The university is home to several feral cats who enter and exit the museum as visitors open and close the doors. The cats wander the museum lobby and cafe areas, and make themselves at home on the chairs and couches provided for museum guests with tired feet.
I suppose the cats see themselves as guests . . . .
While based in Tel Aviv, our guide, Amikam Yechezkely, took us on the following day trips to the north.
Caesarea National Park
An historic town in Israel located mid-way between Tel Aviv and Haifa, on the Israeli coastal plain near the city of Hadera (more).
The museum featured holographic exhibits using actors and dialog to portray historic figures such as King Herod, Rabbi Akiva, the Apostle Paul, and Saladin. The holograms provide a sense of what each might have been like, and delve into the history of their times. You can also ask the holograms questions, and they explain the history from their point of view.
Haifa and the Bahá’í Gardens
Haifa with its amazing views of the Mediterranean Sea, fresh air, and the beautiful Bahá’í Gardens, is an invigorating stop.

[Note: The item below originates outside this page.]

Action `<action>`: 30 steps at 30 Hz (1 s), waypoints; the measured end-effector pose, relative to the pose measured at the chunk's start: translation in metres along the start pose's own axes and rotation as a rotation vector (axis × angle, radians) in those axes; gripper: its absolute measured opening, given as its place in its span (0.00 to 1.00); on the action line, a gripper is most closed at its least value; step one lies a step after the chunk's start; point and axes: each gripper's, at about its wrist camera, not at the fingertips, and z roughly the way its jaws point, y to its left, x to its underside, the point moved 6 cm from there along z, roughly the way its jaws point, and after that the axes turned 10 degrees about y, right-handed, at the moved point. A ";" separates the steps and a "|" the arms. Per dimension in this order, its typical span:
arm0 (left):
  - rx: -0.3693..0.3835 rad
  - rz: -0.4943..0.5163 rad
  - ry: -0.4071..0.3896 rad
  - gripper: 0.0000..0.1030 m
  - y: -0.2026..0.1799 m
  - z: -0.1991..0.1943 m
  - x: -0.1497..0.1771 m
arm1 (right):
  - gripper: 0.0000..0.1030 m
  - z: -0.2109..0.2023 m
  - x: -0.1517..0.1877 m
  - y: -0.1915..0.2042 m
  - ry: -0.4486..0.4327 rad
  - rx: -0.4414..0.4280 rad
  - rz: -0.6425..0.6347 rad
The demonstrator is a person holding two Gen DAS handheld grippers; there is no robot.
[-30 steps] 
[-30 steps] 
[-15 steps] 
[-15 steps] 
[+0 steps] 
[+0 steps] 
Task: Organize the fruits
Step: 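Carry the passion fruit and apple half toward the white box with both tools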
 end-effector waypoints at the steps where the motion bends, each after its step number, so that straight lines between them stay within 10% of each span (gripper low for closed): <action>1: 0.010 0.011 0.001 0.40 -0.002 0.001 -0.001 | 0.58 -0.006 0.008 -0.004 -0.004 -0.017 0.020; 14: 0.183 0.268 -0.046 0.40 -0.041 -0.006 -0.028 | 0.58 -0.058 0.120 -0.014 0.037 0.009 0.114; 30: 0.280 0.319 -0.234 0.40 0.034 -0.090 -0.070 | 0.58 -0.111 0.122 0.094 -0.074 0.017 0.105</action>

We strolled The terraced gardens and meticulously manicured gardens, and then drove up the hill for a panoramic view of the city, the sea, and the sunshine (more).
Old City of Acre
A city in the northern coastal plain region of northern Israel at the northern extremity of Haifa Bay. Acre preserves the remains of its medieval Crusader buildings beneath the existing Muslim fortified town dating from the 18th and 19th centuries (more).

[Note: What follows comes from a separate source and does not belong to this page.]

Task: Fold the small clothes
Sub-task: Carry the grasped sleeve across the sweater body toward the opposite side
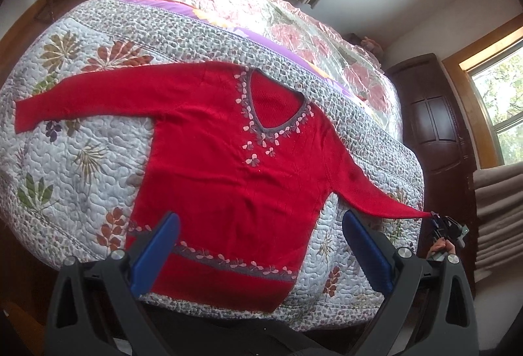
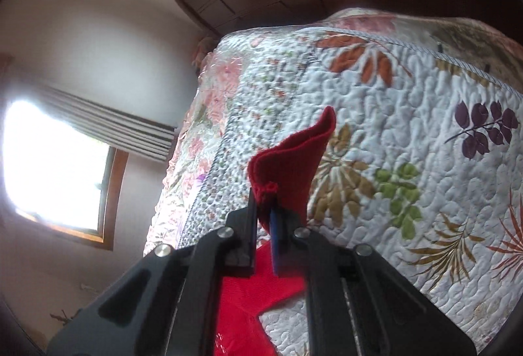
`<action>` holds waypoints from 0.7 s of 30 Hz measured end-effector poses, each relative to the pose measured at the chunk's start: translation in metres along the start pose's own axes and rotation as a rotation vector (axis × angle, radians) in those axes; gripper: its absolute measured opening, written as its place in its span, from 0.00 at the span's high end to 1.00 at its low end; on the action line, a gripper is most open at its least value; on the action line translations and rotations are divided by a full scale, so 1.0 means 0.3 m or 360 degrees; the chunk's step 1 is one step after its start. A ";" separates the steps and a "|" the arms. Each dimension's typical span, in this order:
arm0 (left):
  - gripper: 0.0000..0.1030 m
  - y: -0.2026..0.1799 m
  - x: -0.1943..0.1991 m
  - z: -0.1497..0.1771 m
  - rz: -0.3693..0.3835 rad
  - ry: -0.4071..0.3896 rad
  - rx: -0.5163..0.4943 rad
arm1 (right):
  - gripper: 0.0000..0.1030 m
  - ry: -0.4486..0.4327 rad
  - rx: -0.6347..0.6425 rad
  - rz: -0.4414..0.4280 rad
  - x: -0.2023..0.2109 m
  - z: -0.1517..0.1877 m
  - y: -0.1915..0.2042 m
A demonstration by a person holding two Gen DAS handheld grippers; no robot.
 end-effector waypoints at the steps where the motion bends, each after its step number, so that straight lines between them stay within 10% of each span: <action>1: 0.04 0.015 0.000 -0.010 0.0009 -0.0001 0.0009 | 0.95 0.0004 0.0036 -0.0015 0.003 0.015 0.043; 21: 0.04 0.209 -0.106 -0.114 0.0141 0.0105 0.0084 | 0.95 0.0121 0.0610 -0.0155 -0.008 0.428 0.638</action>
Point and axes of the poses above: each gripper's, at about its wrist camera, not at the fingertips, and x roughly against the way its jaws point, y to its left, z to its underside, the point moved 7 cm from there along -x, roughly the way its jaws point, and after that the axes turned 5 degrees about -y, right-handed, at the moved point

There is a clothing and sundries market on one side of the fortress with cafes. Makes for a good place to browse, relax, and enjoy some baklava.
Meeting an Old Friend and his Wife
My husband had worked an Israeli man named Ehud on ham radio about 23 years ago, and sent him a QSL (confirming our two-way radio contact) card and wrote on it that “I promise that we will visit some day.”
After all of these years, he had moved, but Jeffrey got his email address from an online source for ham radio operators. So, we met up in Tel Aviv and spent the day with him and his wife, Yam, whose name in Hebrew means sea.